Tiranti and coworkers discuss the effects of chronic sulfide exposure as seen in the inherited disorder, ethylmalonic encephalophathy, on degradation of cytochrome c oxidase (8). Ethylmalonic encephalopathy results from mutations in Ethe1, the gene encoding the second enzyme in the mitochondrial sulfide oxidation pathway, sulfur dioxygenase. Using tissue-specific conditional Ethe1 knockouts, the authors demonstrate that the cytochrome c oxidase deficiency is limited to the tissues targeted for ablation. Hence, H₂S acts locally in tissue with disrupted Ethe1, leading to heme a inhibition and enhanced degradation of cytochrome c oxidase subunits.

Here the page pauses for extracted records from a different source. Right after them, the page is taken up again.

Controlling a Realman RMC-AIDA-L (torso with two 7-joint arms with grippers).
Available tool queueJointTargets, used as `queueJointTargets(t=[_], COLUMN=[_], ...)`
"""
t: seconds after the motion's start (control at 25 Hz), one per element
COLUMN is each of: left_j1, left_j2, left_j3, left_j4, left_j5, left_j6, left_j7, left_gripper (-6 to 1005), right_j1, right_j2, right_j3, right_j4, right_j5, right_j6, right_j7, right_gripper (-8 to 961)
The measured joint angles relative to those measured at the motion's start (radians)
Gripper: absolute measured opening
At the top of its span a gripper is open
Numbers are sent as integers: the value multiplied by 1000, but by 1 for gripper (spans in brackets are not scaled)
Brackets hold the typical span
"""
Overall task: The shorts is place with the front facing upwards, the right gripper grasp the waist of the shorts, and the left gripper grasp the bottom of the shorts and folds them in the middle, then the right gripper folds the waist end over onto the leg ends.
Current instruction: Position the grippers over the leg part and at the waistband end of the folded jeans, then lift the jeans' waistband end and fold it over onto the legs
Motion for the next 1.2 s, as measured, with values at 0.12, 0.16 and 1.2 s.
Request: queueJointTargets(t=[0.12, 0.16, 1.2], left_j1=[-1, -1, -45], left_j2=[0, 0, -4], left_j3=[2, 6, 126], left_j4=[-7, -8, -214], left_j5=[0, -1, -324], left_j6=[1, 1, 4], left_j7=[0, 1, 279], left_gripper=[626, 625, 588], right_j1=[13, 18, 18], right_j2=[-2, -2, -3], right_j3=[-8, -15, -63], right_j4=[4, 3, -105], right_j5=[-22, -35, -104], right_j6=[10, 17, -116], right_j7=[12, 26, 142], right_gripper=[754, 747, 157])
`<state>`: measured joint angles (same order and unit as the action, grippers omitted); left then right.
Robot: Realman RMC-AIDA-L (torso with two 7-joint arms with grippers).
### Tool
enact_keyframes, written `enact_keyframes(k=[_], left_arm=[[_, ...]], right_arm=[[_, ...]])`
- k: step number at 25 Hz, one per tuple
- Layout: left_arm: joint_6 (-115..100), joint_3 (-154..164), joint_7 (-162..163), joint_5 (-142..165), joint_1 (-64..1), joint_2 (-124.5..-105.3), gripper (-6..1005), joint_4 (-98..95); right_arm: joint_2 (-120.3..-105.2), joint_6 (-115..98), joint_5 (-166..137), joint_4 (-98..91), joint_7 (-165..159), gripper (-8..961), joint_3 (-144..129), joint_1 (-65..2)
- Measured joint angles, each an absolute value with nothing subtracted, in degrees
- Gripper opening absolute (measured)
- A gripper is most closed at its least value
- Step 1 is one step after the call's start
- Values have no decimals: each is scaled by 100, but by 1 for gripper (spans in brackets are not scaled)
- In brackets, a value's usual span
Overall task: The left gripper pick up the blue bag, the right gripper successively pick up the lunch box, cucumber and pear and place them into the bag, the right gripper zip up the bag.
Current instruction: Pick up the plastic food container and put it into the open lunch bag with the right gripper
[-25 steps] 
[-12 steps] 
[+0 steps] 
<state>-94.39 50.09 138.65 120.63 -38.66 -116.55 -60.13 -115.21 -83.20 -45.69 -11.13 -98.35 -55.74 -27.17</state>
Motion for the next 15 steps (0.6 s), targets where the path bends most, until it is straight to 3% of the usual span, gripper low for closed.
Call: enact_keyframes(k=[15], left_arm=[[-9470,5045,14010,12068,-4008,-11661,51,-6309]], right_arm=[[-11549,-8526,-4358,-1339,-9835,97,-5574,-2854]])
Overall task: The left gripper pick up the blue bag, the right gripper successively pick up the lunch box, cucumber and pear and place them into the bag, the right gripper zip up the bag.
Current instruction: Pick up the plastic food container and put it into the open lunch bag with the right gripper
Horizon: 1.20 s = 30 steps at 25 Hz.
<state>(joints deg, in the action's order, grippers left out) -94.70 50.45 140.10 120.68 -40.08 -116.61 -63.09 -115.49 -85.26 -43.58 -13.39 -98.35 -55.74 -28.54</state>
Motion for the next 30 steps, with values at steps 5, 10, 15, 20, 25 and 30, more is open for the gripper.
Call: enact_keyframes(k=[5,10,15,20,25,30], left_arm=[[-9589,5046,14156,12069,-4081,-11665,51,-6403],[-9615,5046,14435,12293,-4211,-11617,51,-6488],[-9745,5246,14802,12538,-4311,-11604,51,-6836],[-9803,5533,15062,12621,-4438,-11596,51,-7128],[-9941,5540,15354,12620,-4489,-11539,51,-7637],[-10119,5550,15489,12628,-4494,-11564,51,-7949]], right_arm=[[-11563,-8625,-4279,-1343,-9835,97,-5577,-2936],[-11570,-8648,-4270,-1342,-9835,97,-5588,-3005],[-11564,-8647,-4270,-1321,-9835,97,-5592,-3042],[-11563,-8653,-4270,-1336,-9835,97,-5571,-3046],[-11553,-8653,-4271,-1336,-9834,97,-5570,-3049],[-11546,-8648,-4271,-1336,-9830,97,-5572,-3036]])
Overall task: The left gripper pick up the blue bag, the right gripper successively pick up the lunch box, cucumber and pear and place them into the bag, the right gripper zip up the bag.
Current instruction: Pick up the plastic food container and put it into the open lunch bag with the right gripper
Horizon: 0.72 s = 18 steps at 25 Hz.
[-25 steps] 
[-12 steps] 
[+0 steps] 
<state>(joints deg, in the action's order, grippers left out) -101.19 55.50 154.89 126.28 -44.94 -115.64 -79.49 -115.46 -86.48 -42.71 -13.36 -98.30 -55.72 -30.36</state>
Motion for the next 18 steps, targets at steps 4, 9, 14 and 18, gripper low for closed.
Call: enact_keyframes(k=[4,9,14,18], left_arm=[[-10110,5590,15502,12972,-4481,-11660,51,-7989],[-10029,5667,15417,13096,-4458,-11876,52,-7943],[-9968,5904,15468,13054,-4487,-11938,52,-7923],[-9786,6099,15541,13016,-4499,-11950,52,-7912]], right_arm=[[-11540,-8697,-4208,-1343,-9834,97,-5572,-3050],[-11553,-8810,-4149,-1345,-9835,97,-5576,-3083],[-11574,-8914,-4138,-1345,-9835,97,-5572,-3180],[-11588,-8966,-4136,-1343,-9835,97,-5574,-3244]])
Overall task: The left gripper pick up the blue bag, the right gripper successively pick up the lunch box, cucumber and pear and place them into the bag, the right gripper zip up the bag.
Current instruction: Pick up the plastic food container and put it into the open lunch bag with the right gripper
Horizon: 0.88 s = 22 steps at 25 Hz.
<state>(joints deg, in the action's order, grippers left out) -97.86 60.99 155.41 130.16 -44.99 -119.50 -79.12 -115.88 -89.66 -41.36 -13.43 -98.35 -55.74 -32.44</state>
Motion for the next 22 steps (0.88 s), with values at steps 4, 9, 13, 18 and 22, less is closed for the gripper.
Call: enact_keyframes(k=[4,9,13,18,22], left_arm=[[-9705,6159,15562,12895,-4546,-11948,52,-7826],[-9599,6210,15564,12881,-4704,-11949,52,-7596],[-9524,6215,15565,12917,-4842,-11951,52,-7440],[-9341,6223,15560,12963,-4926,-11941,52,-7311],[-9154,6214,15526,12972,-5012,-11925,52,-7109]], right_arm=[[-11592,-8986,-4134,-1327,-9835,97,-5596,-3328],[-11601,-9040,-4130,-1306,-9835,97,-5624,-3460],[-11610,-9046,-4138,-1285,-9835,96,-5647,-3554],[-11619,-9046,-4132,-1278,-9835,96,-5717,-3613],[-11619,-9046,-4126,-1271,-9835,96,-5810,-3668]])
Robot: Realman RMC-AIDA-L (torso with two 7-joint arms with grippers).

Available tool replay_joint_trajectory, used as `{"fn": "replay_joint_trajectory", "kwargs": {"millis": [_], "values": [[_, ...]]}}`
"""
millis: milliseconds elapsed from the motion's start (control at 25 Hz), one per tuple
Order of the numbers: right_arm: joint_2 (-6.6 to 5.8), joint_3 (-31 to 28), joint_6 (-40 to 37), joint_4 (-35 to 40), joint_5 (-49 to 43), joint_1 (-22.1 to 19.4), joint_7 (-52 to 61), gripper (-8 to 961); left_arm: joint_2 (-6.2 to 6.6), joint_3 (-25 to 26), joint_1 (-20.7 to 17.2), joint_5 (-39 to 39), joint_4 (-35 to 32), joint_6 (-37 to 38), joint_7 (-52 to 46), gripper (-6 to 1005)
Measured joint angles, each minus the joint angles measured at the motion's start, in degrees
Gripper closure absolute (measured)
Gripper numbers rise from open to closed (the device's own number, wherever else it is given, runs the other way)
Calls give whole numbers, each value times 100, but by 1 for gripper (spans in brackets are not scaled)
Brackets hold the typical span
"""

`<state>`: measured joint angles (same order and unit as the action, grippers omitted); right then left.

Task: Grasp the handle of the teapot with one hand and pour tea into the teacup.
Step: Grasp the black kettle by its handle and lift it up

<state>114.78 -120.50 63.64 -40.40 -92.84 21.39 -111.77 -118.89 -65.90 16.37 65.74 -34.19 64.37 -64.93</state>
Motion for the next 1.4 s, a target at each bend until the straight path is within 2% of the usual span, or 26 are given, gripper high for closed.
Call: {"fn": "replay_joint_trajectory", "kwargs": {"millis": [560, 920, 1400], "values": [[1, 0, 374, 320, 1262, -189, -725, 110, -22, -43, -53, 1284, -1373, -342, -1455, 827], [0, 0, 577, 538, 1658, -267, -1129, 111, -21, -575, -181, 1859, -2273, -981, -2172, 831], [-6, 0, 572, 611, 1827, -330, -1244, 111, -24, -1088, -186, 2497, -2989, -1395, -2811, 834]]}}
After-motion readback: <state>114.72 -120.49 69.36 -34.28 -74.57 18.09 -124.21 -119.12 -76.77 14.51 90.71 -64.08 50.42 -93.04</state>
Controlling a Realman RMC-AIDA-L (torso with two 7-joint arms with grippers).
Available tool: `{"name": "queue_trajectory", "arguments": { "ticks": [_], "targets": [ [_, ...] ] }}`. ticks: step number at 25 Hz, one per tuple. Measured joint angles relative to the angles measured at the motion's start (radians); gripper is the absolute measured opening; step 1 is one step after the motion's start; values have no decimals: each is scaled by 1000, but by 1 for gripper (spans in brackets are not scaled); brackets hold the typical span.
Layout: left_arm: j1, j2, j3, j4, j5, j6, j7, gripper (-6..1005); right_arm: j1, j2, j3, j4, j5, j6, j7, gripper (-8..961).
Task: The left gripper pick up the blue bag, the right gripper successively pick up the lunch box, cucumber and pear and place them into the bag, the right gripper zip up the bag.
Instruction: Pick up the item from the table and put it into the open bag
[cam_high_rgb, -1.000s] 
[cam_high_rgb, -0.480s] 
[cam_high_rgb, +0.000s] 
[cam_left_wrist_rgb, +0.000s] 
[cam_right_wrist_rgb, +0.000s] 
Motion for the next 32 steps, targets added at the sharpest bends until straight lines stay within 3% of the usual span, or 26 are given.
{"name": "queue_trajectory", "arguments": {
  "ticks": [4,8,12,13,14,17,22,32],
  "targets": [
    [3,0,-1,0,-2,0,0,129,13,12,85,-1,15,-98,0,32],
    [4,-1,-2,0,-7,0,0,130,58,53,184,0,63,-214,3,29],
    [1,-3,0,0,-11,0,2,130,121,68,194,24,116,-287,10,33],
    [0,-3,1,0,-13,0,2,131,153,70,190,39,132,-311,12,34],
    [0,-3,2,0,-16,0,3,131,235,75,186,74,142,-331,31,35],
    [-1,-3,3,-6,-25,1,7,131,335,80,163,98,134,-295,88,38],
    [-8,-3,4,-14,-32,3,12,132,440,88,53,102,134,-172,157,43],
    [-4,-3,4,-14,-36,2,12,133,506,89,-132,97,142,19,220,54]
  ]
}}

López-Garriga and co-workers (24) discuss hemeproteins such as cyctochrome c oxidase, myoglobin, and hemoglobin as targets for H₂S. Inhibition of cytochrome c oxidase is responsible for decreasing metabolic activity and inducing a hibernation-like state (2). The basis for the differential reactivity of H₂S with hemeproteins that results in formation of stable hexacoordinate low spin Fe^III-SH₂ complex versus iron reduction and conversion to an unligated Fe^II heme and the influence of the iron oxidation state are discussed.

The remaining two articles focus on the neurophysiological effects of H₂S. One, a comprehensive review by Jin-Song and colleagues (12), covers the current state of our understanding of the neurophysiology and neuropathology of H₂S, discussing the underlying cellular mechanisms and the neuroprotective effects of this gaseous mediator. The original research article by Ichinose and coworkers examines the protective effects of H₂S on a murine model of Parkinson's disease induced by the neurotoxin, 1-methyl-4-phenyl-1,2,3,6-tetrahydropyridine (17). They demonstrate that the neuroprotective effects of H₂S are correlated with induction of antioxidant genes, including glutamate cysteine ligase and heme oxygenase-1.

Abbreviations Used

CBS

cystathionine β-synthase

CSE

cystathionase

H₂S

hydrogen sulfide

Acknowledgment

This work was supported in part by a grant from the National Institutes of Health (HL58984 and DK64959).